HP is big on security management. It demonstrated an early prototype of its Enterprise Security Modelling Tool (ESMT), which creates a global model of an existing network and applies "what if" questions -- what happens if a server is added or a firewall reconfigured. It can then show paths of access and levels of protection through different routes within the infrastructure, applying information from a knowledge of how each component is configured and any known vulnerability issues. This is particularly powerful when combined with utility computing, where resources on a network are reconfigured according to job requirements, even farmed out to clients.

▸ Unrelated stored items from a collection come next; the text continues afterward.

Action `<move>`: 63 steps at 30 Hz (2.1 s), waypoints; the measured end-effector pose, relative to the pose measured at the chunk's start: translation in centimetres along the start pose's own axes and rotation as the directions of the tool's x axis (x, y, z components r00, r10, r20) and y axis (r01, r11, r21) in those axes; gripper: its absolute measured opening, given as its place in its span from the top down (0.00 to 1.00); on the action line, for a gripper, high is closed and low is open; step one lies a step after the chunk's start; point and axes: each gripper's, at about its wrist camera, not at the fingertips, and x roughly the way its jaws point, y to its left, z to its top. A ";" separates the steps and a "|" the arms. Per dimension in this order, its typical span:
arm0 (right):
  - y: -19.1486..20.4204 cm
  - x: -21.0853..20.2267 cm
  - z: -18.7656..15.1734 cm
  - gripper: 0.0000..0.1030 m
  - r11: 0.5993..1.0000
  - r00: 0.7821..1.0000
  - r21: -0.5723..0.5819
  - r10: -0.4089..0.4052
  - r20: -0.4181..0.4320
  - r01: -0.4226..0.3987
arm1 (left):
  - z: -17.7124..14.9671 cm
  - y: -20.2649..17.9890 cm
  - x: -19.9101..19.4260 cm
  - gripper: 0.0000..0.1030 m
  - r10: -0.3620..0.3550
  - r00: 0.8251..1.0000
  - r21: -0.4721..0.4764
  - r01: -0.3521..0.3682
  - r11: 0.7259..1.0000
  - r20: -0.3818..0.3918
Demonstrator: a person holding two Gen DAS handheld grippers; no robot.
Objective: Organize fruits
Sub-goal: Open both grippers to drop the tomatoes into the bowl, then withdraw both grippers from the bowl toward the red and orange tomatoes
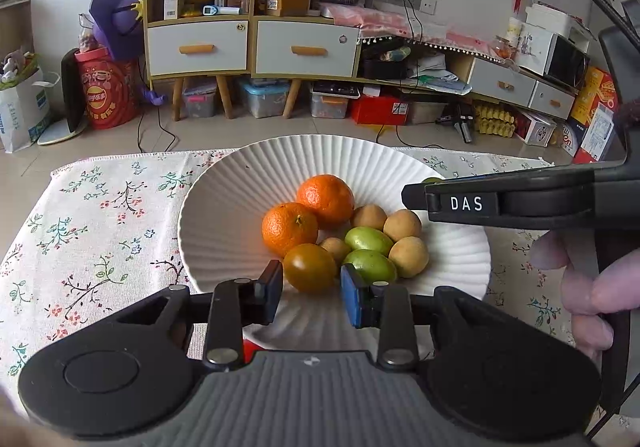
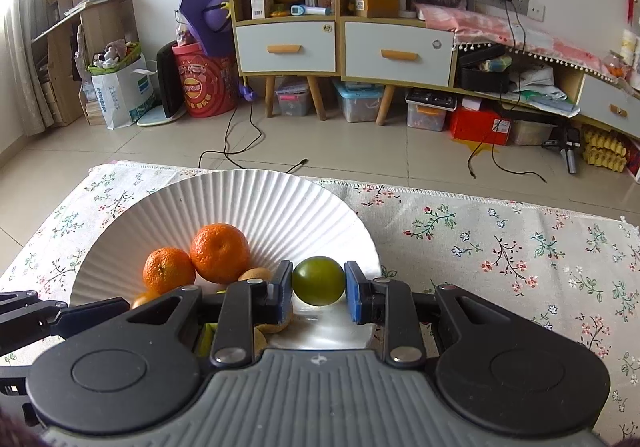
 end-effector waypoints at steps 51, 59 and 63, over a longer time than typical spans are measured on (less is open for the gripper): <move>0.2 -7.9 -3.7 0.03 0.992 0.997 -0.094 0.080 -0.021 -0.081 | -1.8 2.1 -5.7 0.04 0.068 0.995 0.009 -0.068 0.998 -0.070; 1.3 -8.7 -5.2 0.01 0.983 0.990 -0.125 0.134 -0.038 -0.138 | -3.6 3.1 -6.5 0.04 0.081 0.992 0.035 -0.078 0.996 -0.098; 2.0 -8.4 -6.1 0.01 0.978 0.989 -0.150 0.137 -0.055 -0.144 | -5.0 3.8 -6.5 0.04 0.084 0.989 0.047 -0.078 0.996 -0.125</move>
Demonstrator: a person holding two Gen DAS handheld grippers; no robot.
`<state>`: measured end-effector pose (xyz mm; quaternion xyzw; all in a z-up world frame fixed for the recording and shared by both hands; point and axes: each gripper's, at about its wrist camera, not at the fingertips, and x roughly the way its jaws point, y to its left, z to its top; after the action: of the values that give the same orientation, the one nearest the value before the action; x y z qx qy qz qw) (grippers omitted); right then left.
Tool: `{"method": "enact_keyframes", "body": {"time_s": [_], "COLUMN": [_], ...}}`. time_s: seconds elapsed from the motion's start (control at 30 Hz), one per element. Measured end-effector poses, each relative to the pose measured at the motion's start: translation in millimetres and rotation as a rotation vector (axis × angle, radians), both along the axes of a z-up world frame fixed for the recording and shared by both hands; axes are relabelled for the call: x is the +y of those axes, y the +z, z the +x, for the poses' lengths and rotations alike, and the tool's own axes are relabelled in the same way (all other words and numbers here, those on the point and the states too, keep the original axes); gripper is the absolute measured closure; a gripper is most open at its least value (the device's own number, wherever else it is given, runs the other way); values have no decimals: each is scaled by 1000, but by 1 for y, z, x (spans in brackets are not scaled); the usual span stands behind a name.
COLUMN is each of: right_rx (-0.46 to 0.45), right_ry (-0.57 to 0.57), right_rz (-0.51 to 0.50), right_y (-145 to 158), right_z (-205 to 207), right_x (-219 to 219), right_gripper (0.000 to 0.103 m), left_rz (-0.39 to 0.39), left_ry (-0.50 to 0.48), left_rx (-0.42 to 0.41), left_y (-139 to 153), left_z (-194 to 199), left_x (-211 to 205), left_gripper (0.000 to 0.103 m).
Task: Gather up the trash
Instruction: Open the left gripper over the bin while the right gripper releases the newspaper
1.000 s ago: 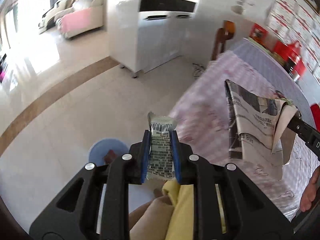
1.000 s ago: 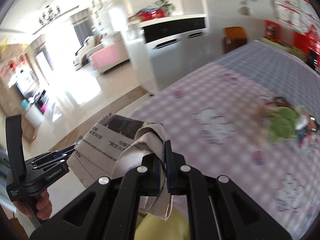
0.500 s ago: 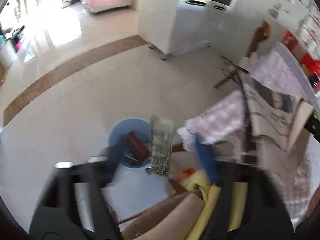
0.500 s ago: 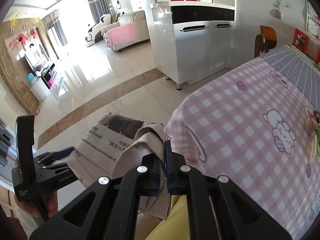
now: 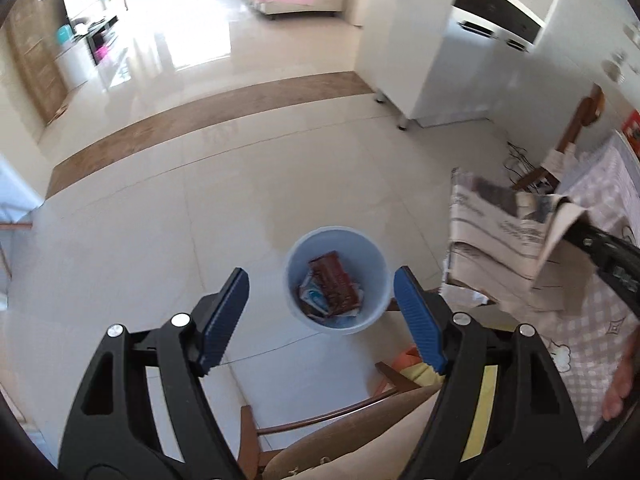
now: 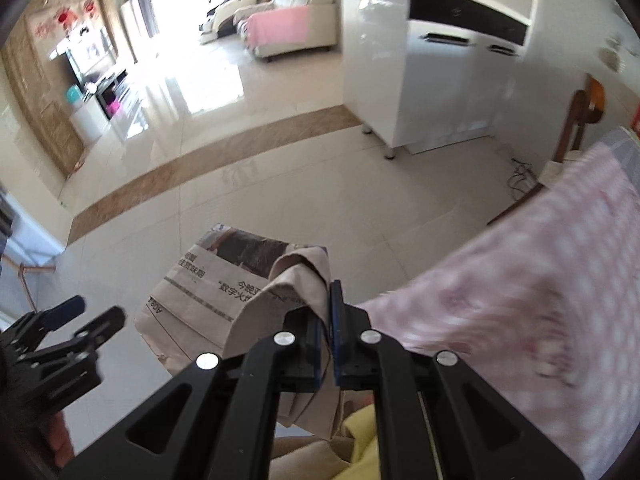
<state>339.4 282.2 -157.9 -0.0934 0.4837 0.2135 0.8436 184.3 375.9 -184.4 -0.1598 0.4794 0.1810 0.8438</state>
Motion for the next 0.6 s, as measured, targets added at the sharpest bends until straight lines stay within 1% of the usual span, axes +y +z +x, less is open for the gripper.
{"method": "enact_keyframes", "body": {"time_s": [0.03,0.07,0.1,0.13,0.2,0.27,0.37,0.53,0.6], "right_rx": [11,30,50,67,41,6,14,-12,-17], "right_ry": [7,9,9,12,39,46,62,56,56], "right_rz": [0,6,4,3,9,-31,-36,-37,-19], "right_y": [-4,-8,-11,-15,-17,-17,-17,-5,3], "right_z": [4,7,9,11,7,1,-6,-18,-21], "right_x": [7,14,19,25,34,39,37,25,15], "right_gripper": [93,84,50,23,22,22,22,22,22], "left_rz": [1,1,3,4,5,6,7,16,18], "left_ry": [13,26,42,56,77,90,88,38,15], "left_rx": [-3,-5,-7,-10,-12,-13,-16,-29,-39], "left_y": [1,2,3,4,5,6,6,12,18], "left_z": [-3,-8,-13,-17,-21,-25,-26,-19,-14], "left_x": [4,9,14,18,23,27,29,12,1], "left_gripper": [29,29,29,29,29,29,29,29,29]}}
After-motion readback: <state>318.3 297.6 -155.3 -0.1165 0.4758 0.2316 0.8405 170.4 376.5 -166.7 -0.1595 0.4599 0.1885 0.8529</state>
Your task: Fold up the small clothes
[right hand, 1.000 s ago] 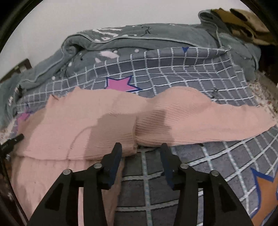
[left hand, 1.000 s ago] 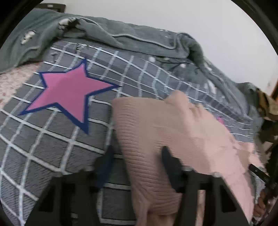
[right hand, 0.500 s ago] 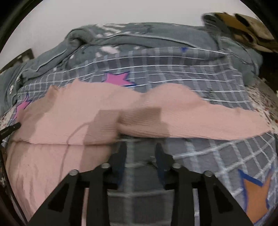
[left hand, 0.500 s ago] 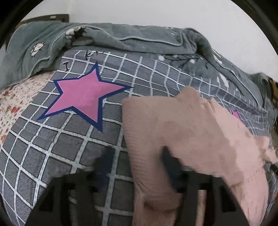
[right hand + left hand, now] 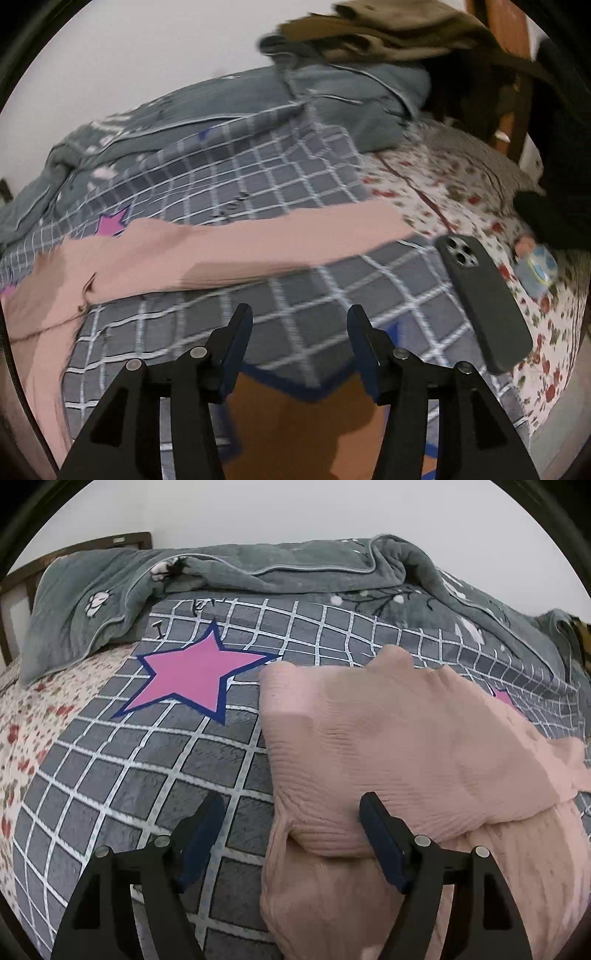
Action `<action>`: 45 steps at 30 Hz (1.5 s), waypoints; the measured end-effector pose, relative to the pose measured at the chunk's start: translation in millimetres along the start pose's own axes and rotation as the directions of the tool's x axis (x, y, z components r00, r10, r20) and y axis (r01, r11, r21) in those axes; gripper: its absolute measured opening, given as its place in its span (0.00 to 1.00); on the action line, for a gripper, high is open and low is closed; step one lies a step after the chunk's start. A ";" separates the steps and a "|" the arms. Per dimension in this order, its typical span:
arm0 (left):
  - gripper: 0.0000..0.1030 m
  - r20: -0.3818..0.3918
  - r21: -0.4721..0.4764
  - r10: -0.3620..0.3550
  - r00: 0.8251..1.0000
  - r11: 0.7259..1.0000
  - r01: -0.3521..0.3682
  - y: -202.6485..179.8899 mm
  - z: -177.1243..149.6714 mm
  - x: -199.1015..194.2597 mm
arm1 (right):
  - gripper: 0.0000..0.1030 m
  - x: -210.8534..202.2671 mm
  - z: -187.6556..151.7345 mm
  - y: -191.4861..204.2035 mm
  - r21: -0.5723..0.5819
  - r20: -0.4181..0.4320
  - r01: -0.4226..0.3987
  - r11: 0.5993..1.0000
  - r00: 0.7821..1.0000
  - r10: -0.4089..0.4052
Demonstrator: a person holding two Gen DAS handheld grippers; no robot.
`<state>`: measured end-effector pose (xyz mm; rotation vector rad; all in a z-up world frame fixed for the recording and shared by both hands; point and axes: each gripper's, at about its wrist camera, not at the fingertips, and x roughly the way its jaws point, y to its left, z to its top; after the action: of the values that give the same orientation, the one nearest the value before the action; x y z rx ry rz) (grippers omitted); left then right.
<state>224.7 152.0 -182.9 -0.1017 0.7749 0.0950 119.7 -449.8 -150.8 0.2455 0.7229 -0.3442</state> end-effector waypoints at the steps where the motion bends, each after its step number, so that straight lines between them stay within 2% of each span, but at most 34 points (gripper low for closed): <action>1: 0.74 0.000 -0.008 0.004 1.000 1.000 -0.004 0.2 -0.9 -0.7 | 0.51 1.1 0.8 -7.5 0.010 0.004 -0.003 1.000 1.000 0.003; 9: 0.80 -0.001 -0.010 0.052 0.999 0.999 -0.052 -4.1 -2.2 1.8 | 0.52 33.0 14.2 -23.7 0.046 -0.006 -0.078 0.996 0.997 0.078; 20: 0.80 0.000 -0.005 0.100 0.995 0.995 -0.100 -1.6 6.0 2.7 | 0.52 81.7 41.0 -37.4 0.153 -0.051 -0.124 0.981 0.990 0.133; 26: 0.80 0.004 -0.002 0.104 0.995 0.995 -0.104 -0.8 7.2 3.8 | 0.52 93.8 50.1 -54.6 0.253 -0.051 -0.161 0.954 0.983 0.179; 27: 0.80 0.007 -0.002 0.106 0.994 0.994 -0.106 -0.5 7.3 3.4 | 0.50 94.3 51.4 -55.8 0.259 -0.046 -0.159 0.953 0.983 0.176; 28: 0.80 0.010 -0.002 0.108 0.994 0.994 -0.108 0.2 7.3 2.7 | 0.42 93.9 52.7 -56.1 0.257 -0.040 -0.141 0.956 0.987 0.157; 29: 0.80 0.012 -0.004 0.108 0.994 0.994 -0.108 0.6 7.2 2.0 | 0.31 93.4 54.7 -54.8 0.240 -0.036 -0.108 0.965 0.992 0.119; 30: 0.80 0.015 -0.009 0.104 0.994 0.995 -0.104 1.5 7.0 1.0 | 0.05 92.6 57.6 -52.0 0.205 -0.032 -0.060 0.977 0.997 0.068; 33: 0.80 0.018 -0.024 0.091 0.996 0.996 -0.091 5.2 5.6 -2.1 | 0.06 80.7 64.7 -41.6 0.117 -0.005 -0.024 0.993 1.000 0.025; 37: 0.80 0.021 -0.022 0.062 0.998 0.998 -0.061 4.9 1.5 -11.4 | 0.06 42.8 75.4 -24.0 0.043 0.084 0.021 0.999 0.996 -0.024; 40: 0.80 0.015 -0.024 0.037 0.999 0.999 -0.036 7.2 -0.7 -18.2 | 0.06 9.5 88.8 0.1 -0.019 0.162 0.051 0.999 0.986 -0.047; 43: 0.80 -0.020 -0.071 0.043 0.999 0.996 -0.044 15.3 -3.1 -21.0 | 0.06 -24.4 102.7 38.5 -0.091 0.240 0.062 0.994 0.970 -0.039; 45: 0.80 -0.031 -0.112 -0.003 1.000 0.994 0.000 23.1 -6.4 -23.8 | 0.06 -43.1 110.4 74.2 -0.154 0.278 0.049 0.987 0.961 -0.004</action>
<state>200.5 172.9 -172.1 -0.2109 0.8007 0.1357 184.8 -409.3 -33.9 0.0336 0.4742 -0.3360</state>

This, like the VPN-aware vulnerability scanning, adds weight to HP's thesis that you can no longer run companies like corporate fortresses. IT managers don't have physical control over all their network devices, and firewalls are typically peppered with holes to allow different services through -- and no company wants to give up the opportunity to sell or use new services.

The only way to make this work, says HP, is to have trust at the endpoints, where each device can unambiguously and irrefutably identify itself and its permissions for access. This will happen when trusted computing hardware and software is finally available and deployed -- a process the company sees kicking off in 2005/2006, with a properly trustworthy infrastructure appearing at around the end of the decade. A lot will depend on components being available for the next upgrade cycle together with software support from Longhorn and others.

Is this a Big Brother scenario? HP says not, although the company's close co-operation with many of the UK's most secretive agencies sits interestingly with its push to manage security at ever greater range and with ever-increasing detail. There's not much room to argue with HP when it points out that there's little alternative to taking this direction: while threats increase daily, the responses must scale accordingly if we're to continue to grow IT.